## What this task involves
Leave every picture out, and give again exactly the lines from the one containing "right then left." through the end of the listing.

## Data listing
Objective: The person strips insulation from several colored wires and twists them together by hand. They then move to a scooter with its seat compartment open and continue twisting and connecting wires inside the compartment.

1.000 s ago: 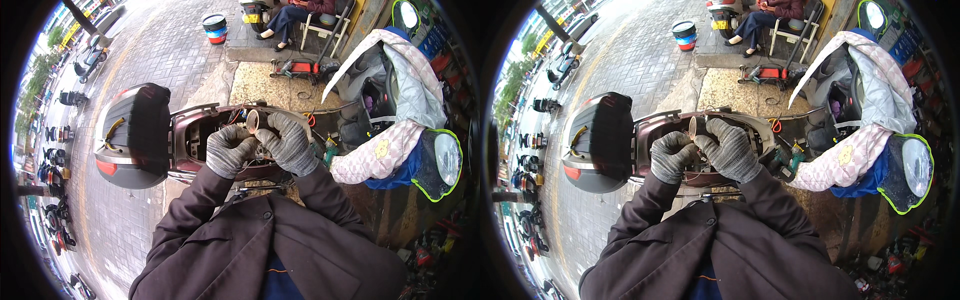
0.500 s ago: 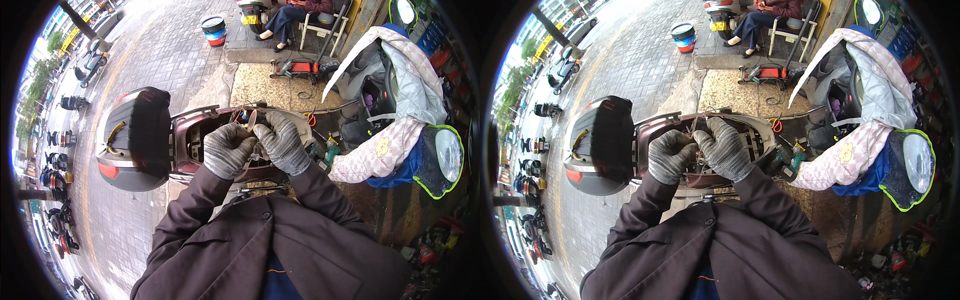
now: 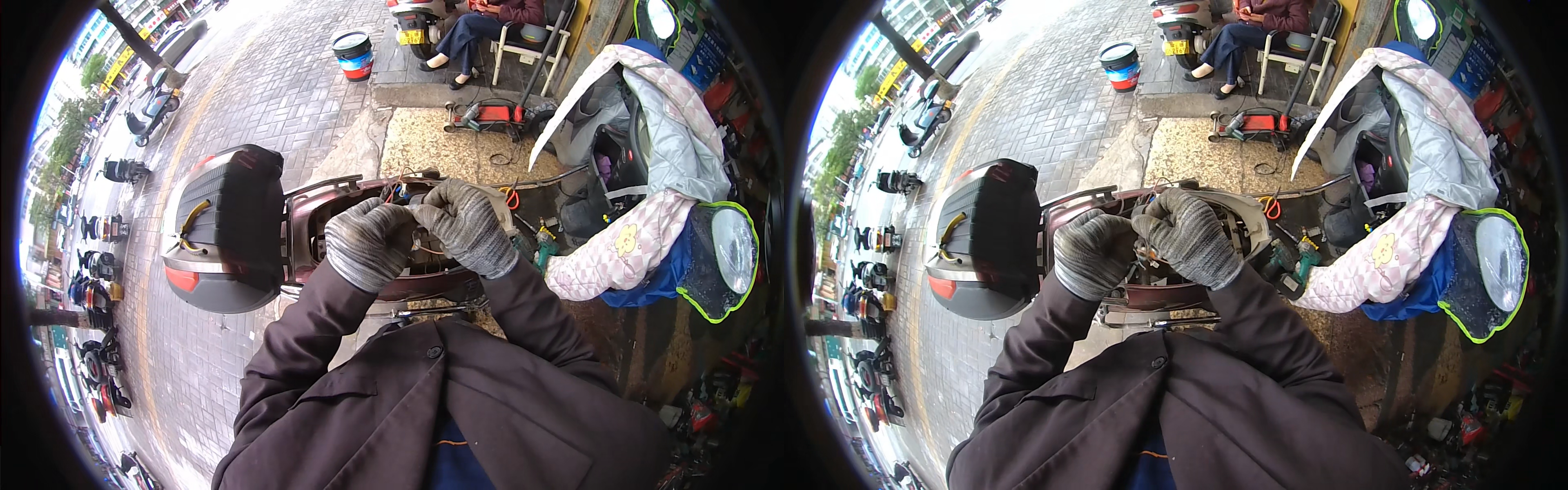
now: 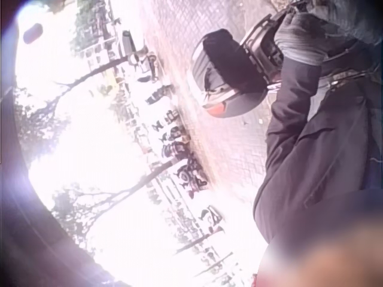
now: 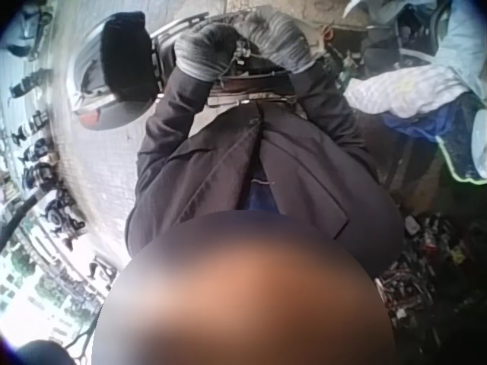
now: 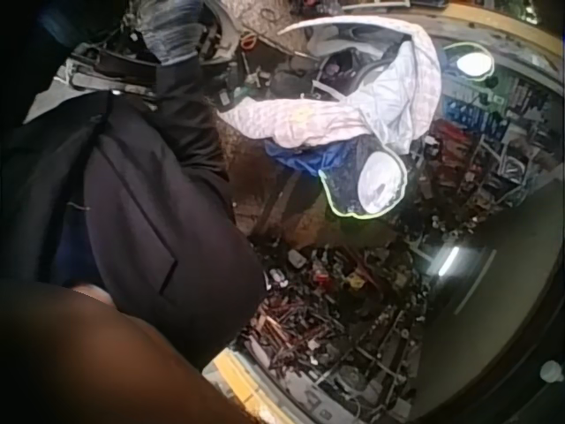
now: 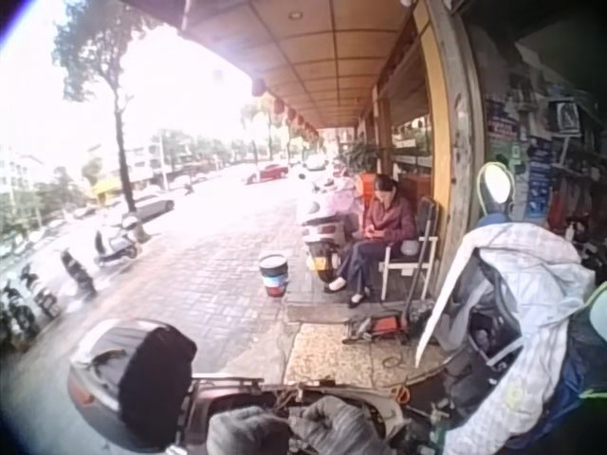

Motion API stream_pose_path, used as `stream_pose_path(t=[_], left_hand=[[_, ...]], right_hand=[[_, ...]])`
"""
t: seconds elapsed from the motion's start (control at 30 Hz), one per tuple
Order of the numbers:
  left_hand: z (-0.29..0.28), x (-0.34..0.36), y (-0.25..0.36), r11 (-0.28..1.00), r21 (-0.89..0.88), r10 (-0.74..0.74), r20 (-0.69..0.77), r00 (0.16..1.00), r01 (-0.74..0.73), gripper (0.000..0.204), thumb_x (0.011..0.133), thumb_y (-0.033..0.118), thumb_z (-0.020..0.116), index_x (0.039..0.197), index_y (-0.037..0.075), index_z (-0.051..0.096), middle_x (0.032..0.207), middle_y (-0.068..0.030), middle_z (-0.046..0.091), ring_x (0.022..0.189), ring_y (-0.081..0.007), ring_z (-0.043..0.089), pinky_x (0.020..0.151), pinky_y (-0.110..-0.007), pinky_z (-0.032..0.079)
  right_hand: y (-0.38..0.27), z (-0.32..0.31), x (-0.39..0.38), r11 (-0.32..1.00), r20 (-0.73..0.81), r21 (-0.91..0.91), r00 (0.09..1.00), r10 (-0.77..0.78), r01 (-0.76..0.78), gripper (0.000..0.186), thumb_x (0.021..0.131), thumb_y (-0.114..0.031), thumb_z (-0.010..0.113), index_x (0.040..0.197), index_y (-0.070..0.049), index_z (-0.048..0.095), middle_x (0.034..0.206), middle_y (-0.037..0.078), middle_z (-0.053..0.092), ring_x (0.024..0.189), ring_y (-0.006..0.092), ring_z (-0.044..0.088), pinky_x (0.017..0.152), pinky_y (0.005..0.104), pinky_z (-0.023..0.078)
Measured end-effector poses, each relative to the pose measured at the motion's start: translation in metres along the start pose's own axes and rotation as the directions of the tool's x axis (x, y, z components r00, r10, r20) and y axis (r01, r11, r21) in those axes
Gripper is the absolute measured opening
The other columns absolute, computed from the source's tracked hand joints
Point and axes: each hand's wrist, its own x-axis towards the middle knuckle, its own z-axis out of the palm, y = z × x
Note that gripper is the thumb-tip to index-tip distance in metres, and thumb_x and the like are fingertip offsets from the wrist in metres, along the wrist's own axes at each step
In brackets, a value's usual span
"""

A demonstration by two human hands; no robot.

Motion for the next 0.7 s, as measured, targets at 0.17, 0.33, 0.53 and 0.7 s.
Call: stream_pose_path(t=[0.17,0.33,0.53,0.7], left_hand=[[-0.011,-0.001,-0.007,0.734,-0.408,-0.421,0.355,0.835,0.544,0.012,0.073,0.004,0.073,0.084,0.000,0.068,0.068,-0.0059,0.065,0.060,-0.0106,0.061,0.055,-0.028,0.051],[-0.025,0.007,-0.021,0.521,-0.470,-0.341,0.652,0.678,0.713,0.011,0.075,0.001,0.071,0.085,-0.004,0.068,0.072,-0.0068,0.067,0.063,-0.0102,0.062,0.059,-0.024,0.051],[-0.020,0.004,-0.032,0.378,-0.506,-0.358,0.692,0.626,0.776,0.013,0.074,0.002,0.072,0.085,-0.004,0.068,0.073,-0.0074,0.068,0.063,-0.0119,0.062,0.060,-0.025,0.052],[-0.019,-0.006,-0.032,0.373,-0.582,-0.303,0.659,0.688,0.723,0.016,0.079,0.006,0.072,0.091,-0.003,0.067,0.077,-0.0051,0.068,0.069,-0.0102,0.062,0.064,-0.024,0.052]], right_hand=[[-0.003,-0.023,0.000,0.996,0.268,0.037,0.959,-0.092,0.085,0.014,0.085,-0.005,0.060,0.099,-0.001,0.060,0.075,-0.002,0.051,0.066,0.0045,0.045,0.063,0.0221,0.044],[-0.001,-0.023,0.001,0.949,0.371,-0.042,0.887,-0.274,0.311,0.037,0.078,0.010,0.057,0.113,-0.003,0.058,0.076,-0.001,0.056,0.067,0.0076,0.055,0.061,0.0238,0.046],[0.002,-0.007,-0.007,0.837,0.254,-0.160,0.842,-0.477,0.523,0.022,0.073,0.003,0.072,0.093,-0.004,0.068,0.076,0.006,0.061,0.066,0.0202,0.060,0.059,0.0300,0.048],[0.010,-0.001,-0.010,0.949,0.124,0.024,0.941,-0.315,0.315,0.014,0.079,-0.006,0.072,0.091,-0.002,0.065,0.079,0.008,0.063,0.071,0.0149,0.061,0.064,0.0285,0.049]])
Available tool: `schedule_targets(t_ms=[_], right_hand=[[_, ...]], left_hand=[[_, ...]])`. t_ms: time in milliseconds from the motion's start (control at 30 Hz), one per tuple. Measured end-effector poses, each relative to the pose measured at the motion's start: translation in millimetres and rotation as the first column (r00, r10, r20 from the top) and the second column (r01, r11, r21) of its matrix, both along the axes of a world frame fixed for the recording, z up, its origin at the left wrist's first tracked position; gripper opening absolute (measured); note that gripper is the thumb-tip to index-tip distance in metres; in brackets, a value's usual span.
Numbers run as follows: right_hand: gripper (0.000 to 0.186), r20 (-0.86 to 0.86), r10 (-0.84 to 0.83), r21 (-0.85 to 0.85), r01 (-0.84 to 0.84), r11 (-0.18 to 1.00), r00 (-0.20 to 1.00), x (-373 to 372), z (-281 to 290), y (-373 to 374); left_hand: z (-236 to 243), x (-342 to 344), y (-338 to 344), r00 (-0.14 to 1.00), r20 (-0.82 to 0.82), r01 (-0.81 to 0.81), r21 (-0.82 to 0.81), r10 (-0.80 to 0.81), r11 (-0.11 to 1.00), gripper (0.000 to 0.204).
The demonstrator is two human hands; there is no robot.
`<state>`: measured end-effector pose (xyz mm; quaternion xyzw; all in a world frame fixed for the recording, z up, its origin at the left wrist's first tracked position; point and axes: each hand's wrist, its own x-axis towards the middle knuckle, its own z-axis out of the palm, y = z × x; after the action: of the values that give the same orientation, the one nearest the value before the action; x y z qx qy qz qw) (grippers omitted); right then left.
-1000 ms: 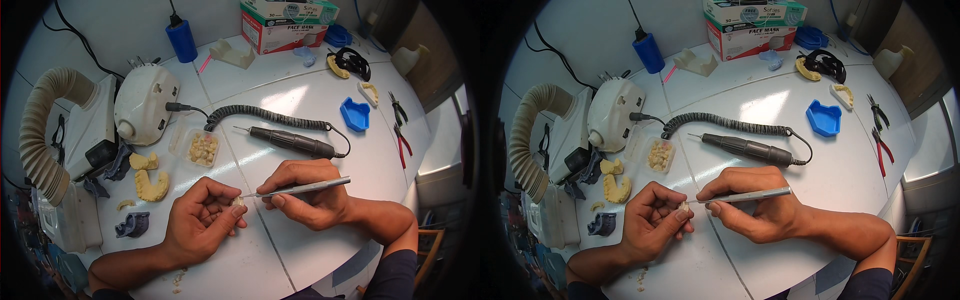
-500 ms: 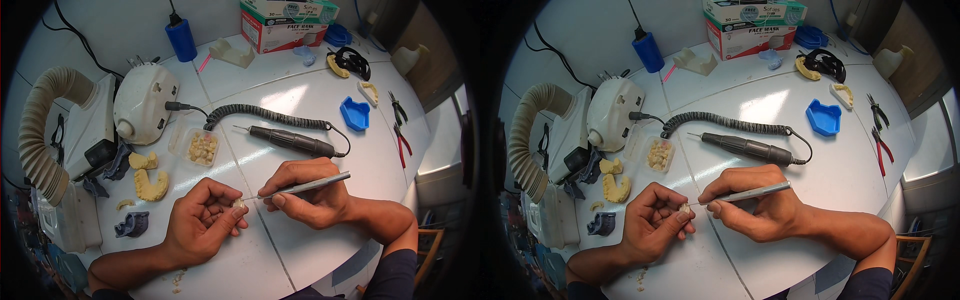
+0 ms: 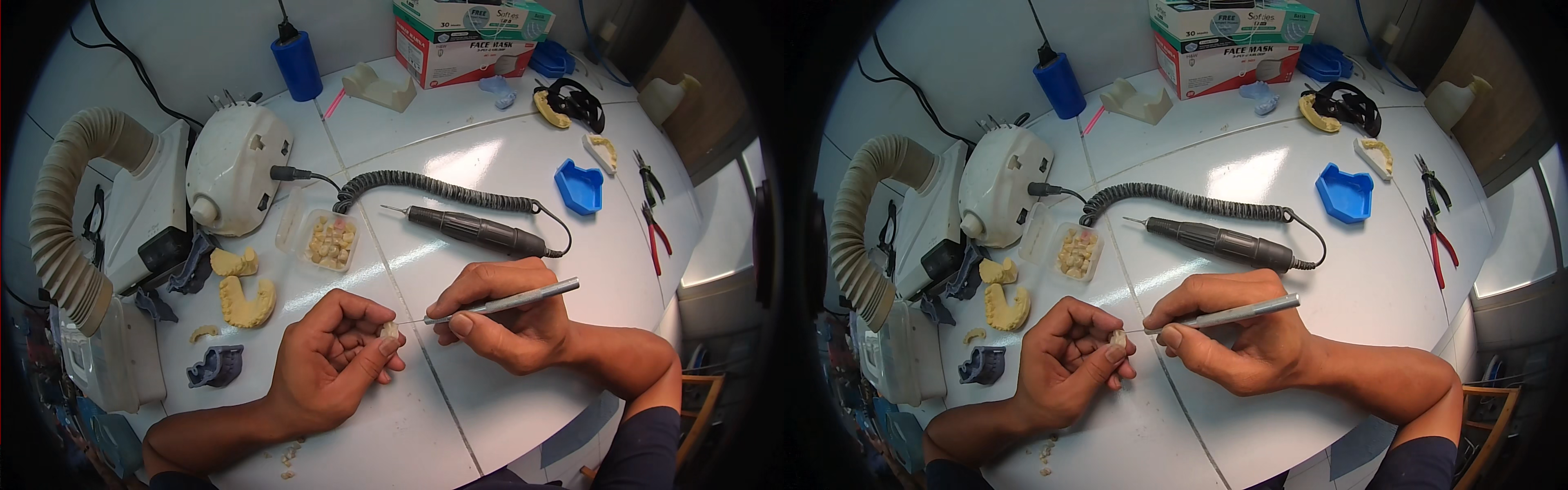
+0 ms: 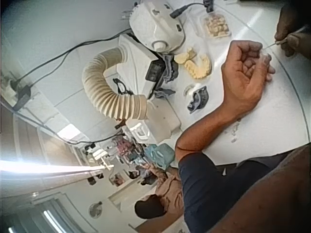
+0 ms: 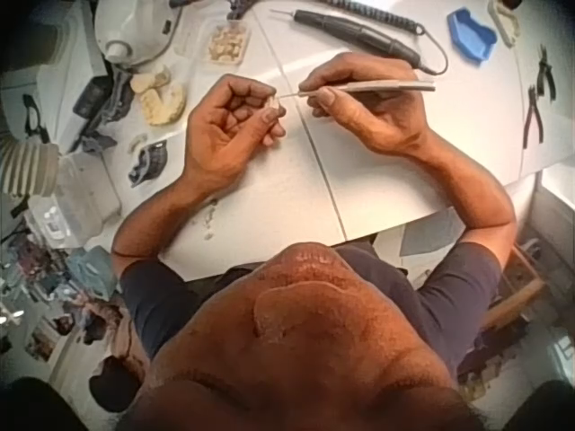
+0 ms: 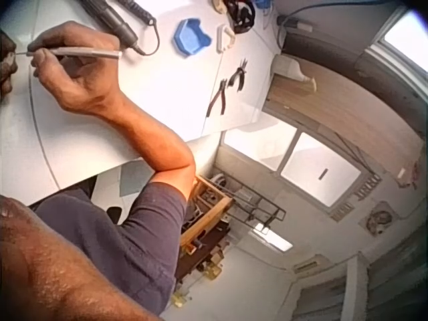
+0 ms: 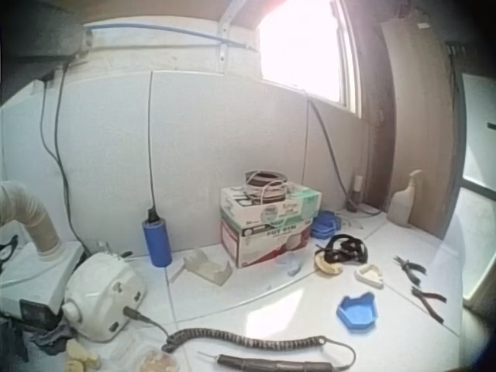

## Task solution
`<state>`: measured end-effector pose (xyz mm; quaternion xyzw; all in a world frame fixed for the recording, z up, its origin at the left wrist's first tracked position; point and axes: each hand's wrist, its own x-axis towards the middle knuckle, its own z-axis out of the palm, y = z × x; after the action: of the values that give the same orientation, the one nearest the value before the action; x y z qx qy qz qw) (grippers omitted); right then left.
-1000 ms: 
-500 ms: 
+0 ms: 
+0 ms: 
+0 ms: 
+0 ms: 
+0 ms: 

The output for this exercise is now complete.